Summary trial applications (Rule 9-7) are a useful tool. They allow cases that do not need a full trial with witnesses to be heard and decided by a judge in a simpler manner. Most notably, time is saved because evidence is presented by affidavits. This can save a huge amount of time as compared to a traditional trial.
Summary trials are appropriate in cases where the Court is able to determine the facts of the case through written documents only and there is no need to fully present evidence through the testimony and cross-examination of witnesses. An application strike is a “chambers proceedings”. For more information on bringing an application to chambers, see Chambers Applications and Affidavits.
In a summary trial application, the judge must first determine that the case is appropriate for summary trial. If the case is suitable for a summary trial, evidence is given by affidavit rather than in person and the trial is dramatically shortened.

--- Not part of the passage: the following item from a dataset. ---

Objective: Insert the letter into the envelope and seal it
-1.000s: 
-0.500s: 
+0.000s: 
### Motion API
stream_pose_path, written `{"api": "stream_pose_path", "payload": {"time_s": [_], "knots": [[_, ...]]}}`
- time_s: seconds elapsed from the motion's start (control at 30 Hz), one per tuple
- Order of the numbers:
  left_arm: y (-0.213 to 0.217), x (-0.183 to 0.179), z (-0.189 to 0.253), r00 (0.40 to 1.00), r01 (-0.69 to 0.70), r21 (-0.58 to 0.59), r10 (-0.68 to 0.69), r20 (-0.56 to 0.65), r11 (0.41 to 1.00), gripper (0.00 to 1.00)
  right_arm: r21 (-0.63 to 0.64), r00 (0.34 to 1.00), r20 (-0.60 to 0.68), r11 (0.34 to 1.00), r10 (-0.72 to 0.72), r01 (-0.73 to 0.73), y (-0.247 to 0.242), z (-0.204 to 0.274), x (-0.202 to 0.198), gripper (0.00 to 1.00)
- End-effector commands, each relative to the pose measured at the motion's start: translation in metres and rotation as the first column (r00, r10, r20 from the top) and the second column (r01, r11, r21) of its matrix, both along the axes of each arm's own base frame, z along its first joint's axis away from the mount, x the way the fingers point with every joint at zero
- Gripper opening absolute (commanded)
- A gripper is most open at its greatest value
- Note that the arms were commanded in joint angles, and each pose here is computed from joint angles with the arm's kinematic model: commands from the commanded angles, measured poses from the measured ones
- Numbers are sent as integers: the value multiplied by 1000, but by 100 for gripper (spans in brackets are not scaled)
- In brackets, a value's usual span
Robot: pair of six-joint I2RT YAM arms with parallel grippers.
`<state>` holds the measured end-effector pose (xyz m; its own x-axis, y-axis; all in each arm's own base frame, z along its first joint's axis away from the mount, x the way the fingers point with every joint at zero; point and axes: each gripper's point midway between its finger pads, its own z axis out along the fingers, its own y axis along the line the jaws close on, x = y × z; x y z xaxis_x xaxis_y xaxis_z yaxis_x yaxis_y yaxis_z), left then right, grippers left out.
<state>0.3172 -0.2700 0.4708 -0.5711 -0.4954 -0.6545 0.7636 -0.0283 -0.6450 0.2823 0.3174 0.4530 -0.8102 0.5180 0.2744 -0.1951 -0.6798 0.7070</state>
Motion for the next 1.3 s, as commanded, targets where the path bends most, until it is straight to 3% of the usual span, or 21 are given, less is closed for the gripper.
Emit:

Like a summary judgment, a summary trial is based on affidavit evidence. However, in a summary trial, you may also present other written evidence to the Court. This evidence could include:
- Answers to interrogatories
- Selected questions and answers from examinations for discovery
- Admissions made in response to a notice to admit and
- Expert reports
Because this evidence is so important to your case, you may want to consult a lawyer about how much and what type of evidence you should use at the summary trial. A lawyer will be able to advise you about whether you need an expert report or opinion, whether you should include interrogatories or examination for discovery questions and answers, and the form in which they should be presented. For information on finding legal help, see Get Help.
A summary trial can result in a judgment even if there is a dispute between the parties about the facts behind the claim or the defence to the claim. This is different than a summary judgment, which is only given if there is no outstanding issue that needs to be resolved.

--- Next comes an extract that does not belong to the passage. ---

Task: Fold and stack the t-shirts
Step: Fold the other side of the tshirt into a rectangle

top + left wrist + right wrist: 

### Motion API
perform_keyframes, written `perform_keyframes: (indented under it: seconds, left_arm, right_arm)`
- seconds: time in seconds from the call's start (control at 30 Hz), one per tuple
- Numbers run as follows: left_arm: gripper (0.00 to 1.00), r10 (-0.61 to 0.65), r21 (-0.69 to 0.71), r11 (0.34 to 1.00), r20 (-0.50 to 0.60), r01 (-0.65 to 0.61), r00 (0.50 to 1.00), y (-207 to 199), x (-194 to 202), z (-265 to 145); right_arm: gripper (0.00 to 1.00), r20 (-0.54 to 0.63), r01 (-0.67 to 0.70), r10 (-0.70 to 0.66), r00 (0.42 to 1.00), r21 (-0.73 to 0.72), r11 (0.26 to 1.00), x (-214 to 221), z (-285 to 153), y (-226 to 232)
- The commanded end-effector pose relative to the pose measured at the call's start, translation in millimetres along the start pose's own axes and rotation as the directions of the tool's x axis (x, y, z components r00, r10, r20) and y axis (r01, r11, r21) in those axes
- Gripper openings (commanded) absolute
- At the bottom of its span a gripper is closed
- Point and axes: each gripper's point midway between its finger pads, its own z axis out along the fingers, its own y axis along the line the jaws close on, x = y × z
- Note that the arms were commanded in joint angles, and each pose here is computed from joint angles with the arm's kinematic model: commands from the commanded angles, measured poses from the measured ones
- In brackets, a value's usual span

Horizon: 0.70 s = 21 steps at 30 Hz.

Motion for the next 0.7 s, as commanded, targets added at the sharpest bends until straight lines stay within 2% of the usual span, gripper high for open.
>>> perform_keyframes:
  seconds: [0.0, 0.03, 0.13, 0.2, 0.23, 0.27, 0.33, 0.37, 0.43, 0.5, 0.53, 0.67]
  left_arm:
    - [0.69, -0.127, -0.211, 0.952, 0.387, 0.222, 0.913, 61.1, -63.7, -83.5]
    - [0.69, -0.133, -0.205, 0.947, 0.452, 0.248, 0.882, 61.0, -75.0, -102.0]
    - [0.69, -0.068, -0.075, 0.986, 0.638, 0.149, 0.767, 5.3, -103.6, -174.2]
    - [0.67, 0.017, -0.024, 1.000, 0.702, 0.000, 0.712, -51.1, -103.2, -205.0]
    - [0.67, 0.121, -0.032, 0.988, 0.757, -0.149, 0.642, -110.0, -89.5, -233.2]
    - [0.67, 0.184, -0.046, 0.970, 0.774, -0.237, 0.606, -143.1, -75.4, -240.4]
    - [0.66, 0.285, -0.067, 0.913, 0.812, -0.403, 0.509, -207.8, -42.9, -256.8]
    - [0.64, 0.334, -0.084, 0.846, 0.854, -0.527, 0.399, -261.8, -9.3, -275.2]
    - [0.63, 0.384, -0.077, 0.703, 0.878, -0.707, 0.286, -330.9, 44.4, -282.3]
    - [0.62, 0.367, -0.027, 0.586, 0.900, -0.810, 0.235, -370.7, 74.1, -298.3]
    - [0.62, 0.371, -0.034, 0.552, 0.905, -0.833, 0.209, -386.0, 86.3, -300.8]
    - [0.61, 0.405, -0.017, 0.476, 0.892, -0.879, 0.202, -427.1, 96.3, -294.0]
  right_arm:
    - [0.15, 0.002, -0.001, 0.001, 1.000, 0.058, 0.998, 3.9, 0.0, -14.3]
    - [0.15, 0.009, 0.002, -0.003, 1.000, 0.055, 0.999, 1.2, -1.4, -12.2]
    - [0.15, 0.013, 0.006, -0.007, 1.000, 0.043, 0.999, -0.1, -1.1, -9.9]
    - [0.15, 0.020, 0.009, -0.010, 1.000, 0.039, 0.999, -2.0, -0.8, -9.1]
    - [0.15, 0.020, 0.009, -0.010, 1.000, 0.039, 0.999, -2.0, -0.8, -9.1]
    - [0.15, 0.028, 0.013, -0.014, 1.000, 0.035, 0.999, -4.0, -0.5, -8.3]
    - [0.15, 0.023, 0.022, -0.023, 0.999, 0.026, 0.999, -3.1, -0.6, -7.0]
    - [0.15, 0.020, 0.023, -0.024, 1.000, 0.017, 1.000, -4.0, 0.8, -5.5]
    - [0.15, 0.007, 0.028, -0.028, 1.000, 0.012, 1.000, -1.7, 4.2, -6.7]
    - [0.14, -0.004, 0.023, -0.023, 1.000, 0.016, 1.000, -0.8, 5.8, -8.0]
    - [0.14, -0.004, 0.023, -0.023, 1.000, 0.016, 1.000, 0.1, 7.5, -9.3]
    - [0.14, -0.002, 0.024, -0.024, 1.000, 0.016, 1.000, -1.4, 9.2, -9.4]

You can apply for a summary trial after the response to the claim that is the subject of the summary trial application has been filed.
If you bring a summary trial application and the Court agrees the matter is appropriate to be heard in that way, it is just like an ordinary trial in that you could win or lose. This is different from a summary judgment application, where if you are unsuccessful, you simply go back to moving towards a full trial. Bringing a summary trial application could mean that the Court will find against you and grant judgment.

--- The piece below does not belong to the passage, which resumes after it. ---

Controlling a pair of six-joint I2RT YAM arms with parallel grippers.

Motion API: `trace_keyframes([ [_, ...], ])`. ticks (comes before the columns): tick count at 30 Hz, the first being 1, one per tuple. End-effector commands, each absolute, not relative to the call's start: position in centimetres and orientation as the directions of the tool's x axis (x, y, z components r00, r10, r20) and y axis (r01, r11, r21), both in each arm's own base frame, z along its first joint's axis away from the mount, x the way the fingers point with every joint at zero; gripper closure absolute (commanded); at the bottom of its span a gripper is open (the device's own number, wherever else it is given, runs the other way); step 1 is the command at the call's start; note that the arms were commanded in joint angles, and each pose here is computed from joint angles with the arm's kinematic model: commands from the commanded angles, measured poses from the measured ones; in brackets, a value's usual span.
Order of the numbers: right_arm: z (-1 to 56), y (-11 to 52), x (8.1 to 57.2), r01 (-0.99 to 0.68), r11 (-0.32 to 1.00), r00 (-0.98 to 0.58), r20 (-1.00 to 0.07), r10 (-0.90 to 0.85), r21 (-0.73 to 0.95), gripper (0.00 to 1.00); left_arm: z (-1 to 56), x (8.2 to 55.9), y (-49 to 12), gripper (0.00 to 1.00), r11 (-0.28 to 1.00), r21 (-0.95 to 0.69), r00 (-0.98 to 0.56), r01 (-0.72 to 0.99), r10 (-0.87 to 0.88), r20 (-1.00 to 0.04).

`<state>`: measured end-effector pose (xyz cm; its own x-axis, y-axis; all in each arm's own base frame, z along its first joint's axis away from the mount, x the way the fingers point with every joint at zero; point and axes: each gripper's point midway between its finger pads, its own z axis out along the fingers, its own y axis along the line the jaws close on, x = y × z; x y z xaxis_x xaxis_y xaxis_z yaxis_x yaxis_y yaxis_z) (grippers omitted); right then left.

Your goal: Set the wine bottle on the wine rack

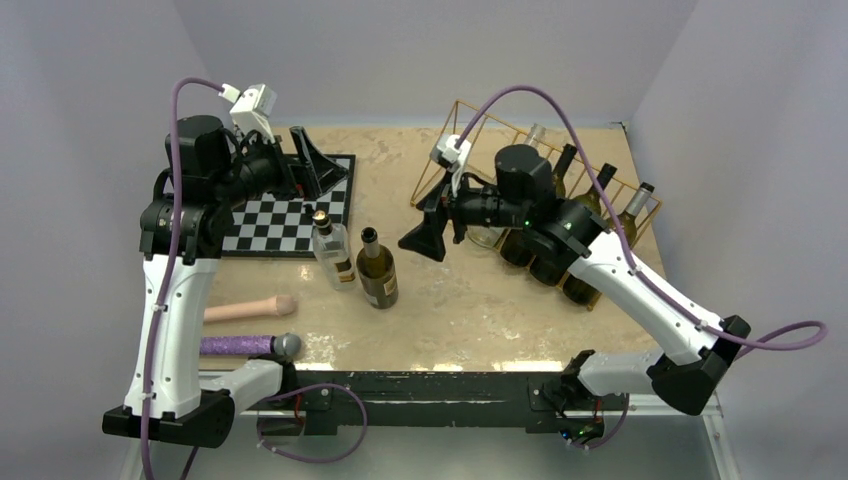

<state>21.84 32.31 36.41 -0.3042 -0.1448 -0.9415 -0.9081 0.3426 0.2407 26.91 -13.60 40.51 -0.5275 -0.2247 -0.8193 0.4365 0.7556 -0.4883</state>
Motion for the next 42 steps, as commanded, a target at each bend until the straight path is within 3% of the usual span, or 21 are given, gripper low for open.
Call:
trace_keyframes([
  [1, 37.2, 34.8, 21.9, -0.93, 0.329, -0.202, -0.975, -0.09, 0.163, 0.01, 41.9, 27.0, -12.3, 0.03, 0.794, -0.489, -0.464, 0.361, -0.302, -0.833],
  [8, 34.8, 37.9, 22.8, -0.916, 0.378, -0.175, -0.981, -0.079, 0.133, 0.01, 41.5, 26.7, -11.9, 0.04, 0.801, -0.507, -0.477, 0.318, -0.327, -0.816],
  [24, 29.4, 41.3, 24.9, -0.878, 0.46, -0.196, -0.976, -0.099, 0.13, 0.21, 39.2, 26.7, -10.7, 0.05, 0.832, -0.514, -0.512, 0.21, -0.355, -0.782],
  [31, 28.3, 42.1, 24.9, -0.876, 0.465, -0.202, -0.972, -0.117, 0.126, 0.45, 38.8, 26.8, -10.4, 0.05, 0.844, -0.497, -0.513, 0.202, -0.34, -0.788],
  [33, 28.2, 42.1, 24.7, -0.878, 0.462, -0.2, -0.972, -0.123, 0.122, 0.57, 38.8, 26.9, -10.3, 0.05, 0.847, -0.492, -0.512, 0.201, -0.337, -0.79],
  [36, 28.3, 42.1, 24.8, -0.874, 0.471, -0.194, -0.973, -0.124, 0.114, 0.83, 38.6, 27.0, -10.3, 0.05, 0.85, -0.487, -0.514, 0.2, -0.332, -0.791],
  [39, 29.0, 41.8, 25.3, -0.862, 0.498, -0.17, -0.978, -0.119, 0.089, 1.0, 38.4, 27.1, -10.3, 0.05, 0.851, -0.486, -0.517, 0.201, -0.329, -0.79],
  [42, 30.4, 41.3, 25.8, -0.851, 0.522, -0.137, -0.985, -0.109, 0.06, 1.0, 38.5, 27.1, -10.3, 0.05, 0.85, -0.485, -0.513, 0.204, -0.329, -0.793],
])
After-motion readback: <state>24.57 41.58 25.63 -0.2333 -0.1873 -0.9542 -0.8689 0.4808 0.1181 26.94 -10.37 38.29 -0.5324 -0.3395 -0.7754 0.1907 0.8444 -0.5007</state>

Summary trials are heard by a judge and although they are meant to be short, they generally require more than 2 hours. This means that the date and time of the hearing must be fixed by the Scheduling. For more information see Chambers Applications.
Masters cannot hear summary trials. If you already have a trial date, note that a summary trial application must be heard by the Court at least 42 days before the scheduled trial date (see Rule 9- 7(3)). You will have to take this into account in scheduling a date to have the application heard.
Evidence in a Summary Trial Application
Summary trials rely on written evidence, so make sure that your written evidence is complete and accurate. It is crucial to your case. The Court takes your evidence – affidavits, interrogatory answers, expert reports or opinions, and examination for discovery questions and answers – and uses it to make a final judgment on the issues.
In a summary trial you are asking the Court to make a final order. For that reason, the person who swears any affidavit supporting your application must have direct knowledge of the facts contained in the affidavit. In other words, the person swearing the affidavit should not give evidence about facts that someone else told them.
Make sure your affidavits:
- Are organized in a way that makes sense
- Are easy to read and grammatically correct
- Are concise and to the point, but contain all the facts required and
- Set out the facts in chronological order
For more information on preparing affidavits, see Affidavits.
You can also provide to the Court relevant interrogatory answers and examination for discovery questions and answers. Do not include entire transcripts, but make sure that the information:
- Is well organized
- Includes everything needed to prove your position
- Does not include anything that is not needed
- Puts the questions and answers together and numbers them and
- Is easy to read
For more information on interrogatories and examinations for discovery, see Discovery.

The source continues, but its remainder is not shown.